Validation warnings - beware of being over-eager
The first problem I encountered with Microsoft's .Net framework was caused by over-eagerness on my part to very strictly validate documents. To do this I added the
XmlSchemaValidationFlags.ReportValidationWarning flag to the schema settings. Unfortunately, the method I set for my
ValidationEventHandler basically just threw a wrapped exception. This didn't appear to cause a problem in Mono, Windows was rejecting all of my documents that had additional attributes in a declared namespace, even though I had set the
processContents to "lax" on the
<xs:anyAttribute> element. These were only warnings, though, and so removing the flag or handling warnings without exceptioning stopped Windows complaining.
Cryptic messages with keyrefs
Some of the messages that Mono produces for XML validation can be a bit cryptic in terms of working out what the exception was and whether you're getting what you expect. When I was first testing, having made some failed attempts at keyrefs before, I received message on a test for a keyref that referenced an non-existant value:
XmlSchema error: Target key not found. Related schema item: SourceUri: file:///….xsd, Line 20, Position 3. If you only read the start of the error then it appears to be validating correctly and that it can't find the value, but in fact it can't find the key referred to by the keyref's "refer" attribute.
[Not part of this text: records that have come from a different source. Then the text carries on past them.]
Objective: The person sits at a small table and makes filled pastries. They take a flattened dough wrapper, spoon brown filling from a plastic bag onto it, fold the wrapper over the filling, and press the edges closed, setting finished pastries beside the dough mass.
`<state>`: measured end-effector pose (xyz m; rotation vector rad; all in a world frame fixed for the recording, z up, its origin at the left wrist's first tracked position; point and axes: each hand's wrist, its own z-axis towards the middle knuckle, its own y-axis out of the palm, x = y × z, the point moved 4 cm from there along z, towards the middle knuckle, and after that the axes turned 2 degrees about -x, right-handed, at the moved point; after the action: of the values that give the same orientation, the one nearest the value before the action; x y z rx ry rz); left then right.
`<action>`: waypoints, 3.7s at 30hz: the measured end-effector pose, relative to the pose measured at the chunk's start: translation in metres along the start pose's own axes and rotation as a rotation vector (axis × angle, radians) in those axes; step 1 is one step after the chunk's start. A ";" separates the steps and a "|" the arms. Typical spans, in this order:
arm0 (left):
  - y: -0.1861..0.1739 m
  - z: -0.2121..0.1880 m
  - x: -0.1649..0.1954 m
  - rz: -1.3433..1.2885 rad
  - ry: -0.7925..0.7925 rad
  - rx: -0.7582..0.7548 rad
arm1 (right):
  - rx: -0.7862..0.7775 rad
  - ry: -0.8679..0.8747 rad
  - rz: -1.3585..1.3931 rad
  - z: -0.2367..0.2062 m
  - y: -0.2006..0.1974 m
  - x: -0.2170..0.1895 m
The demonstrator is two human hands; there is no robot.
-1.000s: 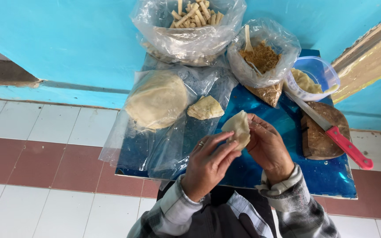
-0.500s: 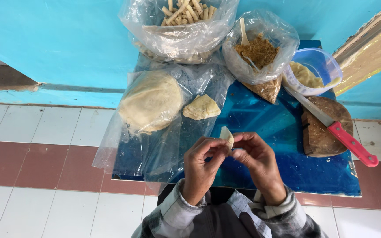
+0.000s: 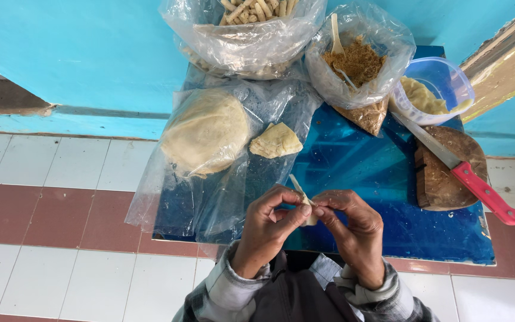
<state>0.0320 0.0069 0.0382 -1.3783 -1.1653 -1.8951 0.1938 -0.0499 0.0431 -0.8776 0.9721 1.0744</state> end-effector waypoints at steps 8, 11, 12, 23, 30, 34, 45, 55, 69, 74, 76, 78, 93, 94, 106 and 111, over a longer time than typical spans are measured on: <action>-0.001 -0.002 0.002 0.029 0.028 0.038 | -0.113 0.504 0.651 0.004 -0.009 0.032; -0.003 -0.001 0.003 0.067 0.069 0.034 | -0.126 0.573 0.807 0.006 -0.001 0.041; -0.003 -0.003 0.003 0.164 0.100 0.035 | -0.124 0.571 0.776 0.004 0.001 0.043; -0.056 0.009 -0.025 -0.451 -0.068 0.030 | 0.050 0.522 0.834 0.010 -0.031 0.066; -0.060 0.080 -0.021 -0.441 0.085 0.253 | 0.163 0.426 0.817 0.006 -0.056 0.068; -0.060 0.089 -0.041 -0.331 0.000 0.505 | 0.200 0.367 0.800 -0.003 -0.068 0.066; -0.020 0.031 -0.059 -0.238 -0.307 0.215 | 0.078 0.455 0.667 0.001 -0.101 0.074; 0.029 0.021 -0.058 -0.038 -0.241 -0.173 | -0.198 0.595 0.551 -0.014 -0.078 0.063; 0.018 0.085 -0.065 0.370 0.051 -0.142 | -0.168 0.234 -0.116 0.037 -0.099 0.069; 0.016 0.063 -0.041 0.990 0.361 -0.226 | -0.209 -0.343 -0.926 0.018 -0.079 0.030; 0.017 0.047 -0.040 1.165 0.349 -0.320 | -0.269 -0.388 -0.974 0.007 -0.065 0.023; 0.014 0.035 -0.035 1.218 0.389 -0.304 | -0.271 -0.396 -1.013 -0.004 -0.058 0.015; 0.019 -0.002 -0.042 1.263 0.493 -0.300 | -0.043 -0.235 -1.460 0.116 -0.178 0.034; 0.019 -0.002 -0.041 1.258 0.493 -0.293 | -0.120 -0.168 -1.464 0.138 -0.190 0.050; 0.014 -0.003 -0.033 1.168 0.519 -0.227 | -0.339 0.091 -1.356 0.202 -0.237 0.139; 0.014 -0.004 -0.030 1.158 0.519 -0.209 | -0.312 0.166 -1.265 0.196 -0.228 0.117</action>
<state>0.0516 -0.0062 0.0141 -1.1304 0.1403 -1.3339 0.4735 0.1099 0.0214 -1.5349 0.2092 0.0433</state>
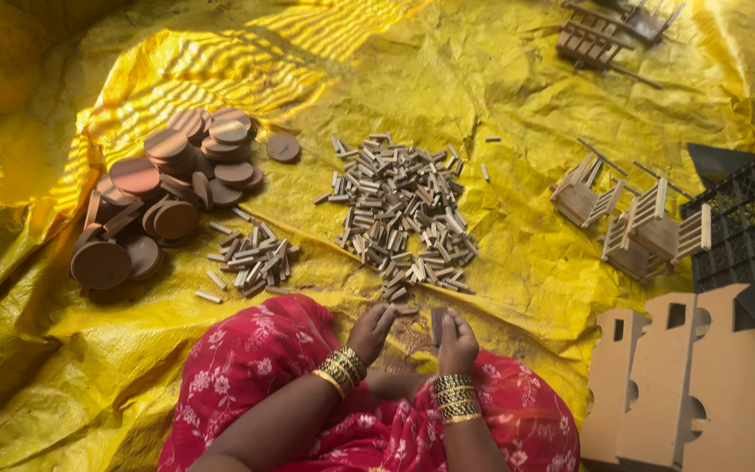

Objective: The person sits on a yellow tarp on the floor and sands small wooden pieces one at a time using a sanding block, rubbing each piece and placing it back on the tarp among piles of wooden dowel pieces and round wooden discs. Cut wooden toy parts and small assembled wooden chairs are visible around the work area.

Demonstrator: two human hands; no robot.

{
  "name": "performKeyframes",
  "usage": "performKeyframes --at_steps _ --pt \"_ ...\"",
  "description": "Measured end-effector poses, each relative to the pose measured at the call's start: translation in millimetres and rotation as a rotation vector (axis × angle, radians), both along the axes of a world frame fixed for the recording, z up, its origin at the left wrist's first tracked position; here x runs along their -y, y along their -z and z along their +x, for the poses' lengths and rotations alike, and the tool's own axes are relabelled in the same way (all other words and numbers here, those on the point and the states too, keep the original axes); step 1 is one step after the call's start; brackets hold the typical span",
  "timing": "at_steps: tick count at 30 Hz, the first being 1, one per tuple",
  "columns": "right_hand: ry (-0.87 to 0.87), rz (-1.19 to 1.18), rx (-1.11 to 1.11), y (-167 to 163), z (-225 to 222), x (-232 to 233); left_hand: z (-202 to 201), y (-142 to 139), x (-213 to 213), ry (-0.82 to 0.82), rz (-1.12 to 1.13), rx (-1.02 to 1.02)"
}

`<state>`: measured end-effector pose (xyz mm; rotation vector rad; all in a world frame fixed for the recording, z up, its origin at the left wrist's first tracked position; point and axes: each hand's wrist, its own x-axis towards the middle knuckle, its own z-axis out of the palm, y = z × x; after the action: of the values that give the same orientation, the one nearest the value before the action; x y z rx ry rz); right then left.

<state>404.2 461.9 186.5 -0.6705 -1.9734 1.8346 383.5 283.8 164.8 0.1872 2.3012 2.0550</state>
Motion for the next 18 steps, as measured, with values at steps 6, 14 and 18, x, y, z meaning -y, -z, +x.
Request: performKeyframes --at_steps 6,14,18 --pt "-0.166 -0.125 -0.020 34 7 21 4 0 -8 0.295 -0.252 -0.418" --pt "-0.090 -0.224 -0.005 46 -4 16 12 -4 -13 0.269 -0.304 0.091" --pt "-0.149 -0.266 -0.034 44 0 21 3 11 -16 0.210 -0.038 -0.113"
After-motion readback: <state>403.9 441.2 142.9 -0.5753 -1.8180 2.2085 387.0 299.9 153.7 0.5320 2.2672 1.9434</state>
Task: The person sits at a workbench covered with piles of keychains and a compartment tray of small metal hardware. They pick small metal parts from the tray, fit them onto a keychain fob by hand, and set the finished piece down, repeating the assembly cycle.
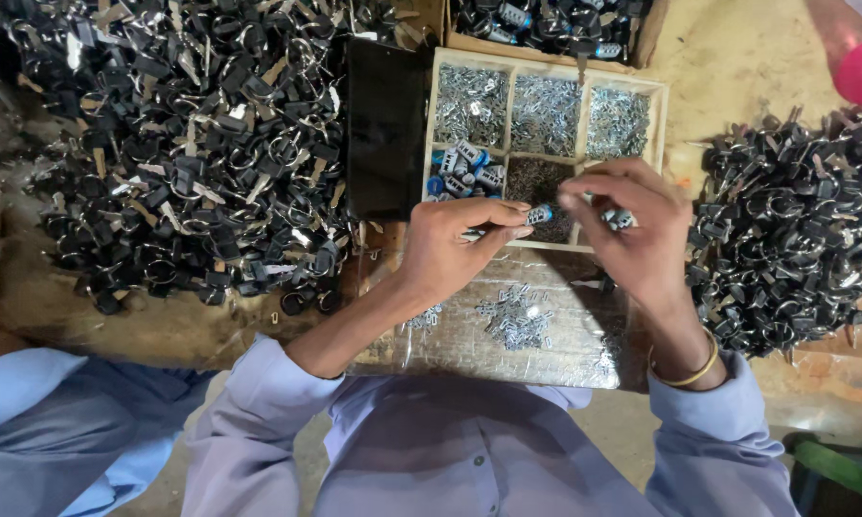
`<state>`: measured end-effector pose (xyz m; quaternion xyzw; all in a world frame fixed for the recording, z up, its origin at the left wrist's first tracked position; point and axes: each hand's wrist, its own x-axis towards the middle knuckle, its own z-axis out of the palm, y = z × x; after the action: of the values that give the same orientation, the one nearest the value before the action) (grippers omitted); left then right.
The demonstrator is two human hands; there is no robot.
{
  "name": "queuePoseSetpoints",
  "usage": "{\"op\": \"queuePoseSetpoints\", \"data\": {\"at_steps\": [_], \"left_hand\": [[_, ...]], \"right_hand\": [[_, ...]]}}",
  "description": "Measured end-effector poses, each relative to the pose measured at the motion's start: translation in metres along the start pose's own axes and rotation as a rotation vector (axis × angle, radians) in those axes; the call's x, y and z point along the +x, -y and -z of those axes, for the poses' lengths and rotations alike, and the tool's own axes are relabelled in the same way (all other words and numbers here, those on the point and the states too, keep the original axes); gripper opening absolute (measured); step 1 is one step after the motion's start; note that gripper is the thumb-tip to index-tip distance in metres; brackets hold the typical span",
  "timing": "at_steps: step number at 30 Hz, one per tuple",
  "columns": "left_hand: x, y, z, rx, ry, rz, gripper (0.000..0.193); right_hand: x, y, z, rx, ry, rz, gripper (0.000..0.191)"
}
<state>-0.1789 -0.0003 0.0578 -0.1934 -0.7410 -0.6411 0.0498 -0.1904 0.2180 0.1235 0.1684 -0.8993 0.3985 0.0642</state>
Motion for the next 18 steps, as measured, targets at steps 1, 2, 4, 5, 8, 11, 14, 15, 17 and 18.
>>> {"op": "queuePoseSetpoints", "data": {"at_steps": [1, 2, 4, 5, 8, 11, 14, 15, 17, 18], "left_hand": [[0.0, 0.0, 0.001, -0.004, -0.006, 0.003, 0.017], [-0.001, 0.0, 0.001, -0.009, -0.01, 0.005, 0.017], [-0.002, -0.001, 0.002, -0.008, -0.027, 0.007, 0.018], [-0.001, -0.001, 0.002, -0.009, -0.036, 0.008, 0.019], [0.001, -0.003, 0.002, -0.049, -0.043, 0.008, 0.018], [0.002, -0.009, 0.004, -0.047, -0.039, -0.016, 0.017], [0.004, -0.019, 0.006, -0.111, -0.055, -0.001, 0.016], [0.003, -0.023, 0.007, -0.126, -0.058, 0.009, 0.016], [0.002, -0.031, 0.01, -0.154, -0.063, 0.024, 0.016], [0.0, -0.036, 0.012, -0.13, -0.067, 0.008, 0.016]], "right_hand": [[0.003, -0.002, 0.003, -0.094, 0.059, 0.068, 0.017], [0.007, -0.004, 0.007, -0.189, 0.118, 0.135, 0.016], [0.004, -0.002, 0.02, -0.239, 0.202, 0.15, 0.016], [0.001, -0.001, 0.029, -0.195, 0.224, 0.105, 0.015], [-0.014, 0.003, 0.051, -0.337, 0.327, 0.107, 0.014], [-0.04, 0.007, 0.058, -0.532, 0.405, 0.118, 0.018], [-0.067, 0.005, 0.052, -0.622, 0.378, 0.061, 0.02], [-0.076, 0.003, 0.048, -0.64, 0.356, 0.035, 0.02], [-0.092, -0.003, 0.041, -0.564, 0.266, -0.006, 0.019], [-0.1, -0.006, 0.038, -0.525, 0.222, -0.025, 0.019]]}}
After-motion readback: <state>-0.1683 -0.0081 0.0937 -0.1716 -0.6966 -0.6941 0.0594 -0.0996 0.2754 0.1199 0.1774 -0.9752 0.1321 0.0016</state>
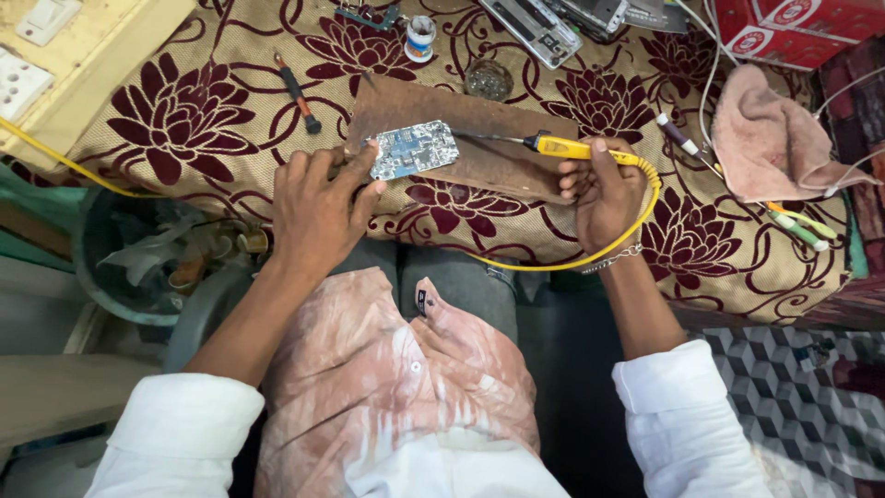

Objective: The person uses a soldering iron to apply heat to a small circuit board placed on a wooden board on their lap. They hold the board steady with the left hand and manipulate the soldering iron with the right hand, focusing on specific points on the board.

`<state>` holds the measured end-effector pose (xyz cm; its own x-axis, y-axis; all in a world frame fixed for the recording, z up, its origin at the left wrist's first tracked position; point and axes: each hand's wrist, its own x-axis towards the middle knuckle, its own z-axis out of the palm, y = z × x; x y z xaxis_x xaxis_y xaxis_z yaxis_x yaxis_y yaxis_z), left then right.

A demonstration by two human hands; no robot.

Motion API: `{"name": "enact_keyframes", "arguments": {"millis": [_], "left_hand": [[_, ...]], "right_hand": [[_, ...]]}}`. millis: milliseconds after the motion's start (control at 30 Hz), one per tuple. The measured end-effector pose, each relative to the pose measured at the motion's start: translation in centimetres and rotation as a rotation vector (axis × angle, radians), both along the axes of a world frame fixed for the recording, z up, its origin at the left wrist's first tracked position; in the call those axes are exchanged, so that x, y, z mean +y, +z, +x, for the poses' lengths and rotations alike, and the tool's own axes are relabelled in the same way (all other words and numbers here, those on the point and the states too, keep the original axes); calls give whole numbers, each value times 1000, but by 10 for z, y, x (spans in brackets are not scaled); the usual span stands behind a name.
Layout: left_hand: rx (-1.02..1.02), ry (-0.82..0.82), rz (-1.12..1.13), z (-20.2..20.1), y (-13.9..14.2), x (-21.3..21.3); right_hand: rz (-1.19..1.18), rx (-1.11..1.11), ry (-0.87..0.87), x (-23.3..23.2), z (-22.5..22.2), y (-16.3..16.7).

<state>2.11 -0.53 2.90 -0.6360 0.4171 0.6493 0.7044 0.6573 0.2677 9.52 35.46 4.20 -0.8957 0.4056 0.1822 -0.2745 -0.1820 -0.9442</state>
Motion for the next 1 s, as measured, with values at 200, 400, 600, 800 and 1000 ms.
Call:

If you have a valid schema and attempt to test a keyref to a non-existant key then the message you should get from Mono is
XmlSchema error: Invalid identity constraints were found. Referenced key was not found: line 17, position 6 XML Line 31, Position 3. In this case "invalid identity constraints" means that the referenced key value didn't exist. The line numbers are provided, but only in the message. After first receiving the previous message, this message could certainly have been clearer, but now I know what I'm looking for then I can validate documents.
Validation messages and a lack of information
Being a mixed-language developer (I work day-to-day in Java and spend my evenings using C#) I sometimes notice interesting differences between the language. Sometimes they're good, but more often than not they're bad. The latest one, which may or may not hold true, is that C# exceptions seem to be less specific and useful than Java exceptions. The API's that I'm used to at work give me useful information, but the C# XML exceptions seem to hide it in the message content, and even then it is only there on some platforms (see the inconsistency section below).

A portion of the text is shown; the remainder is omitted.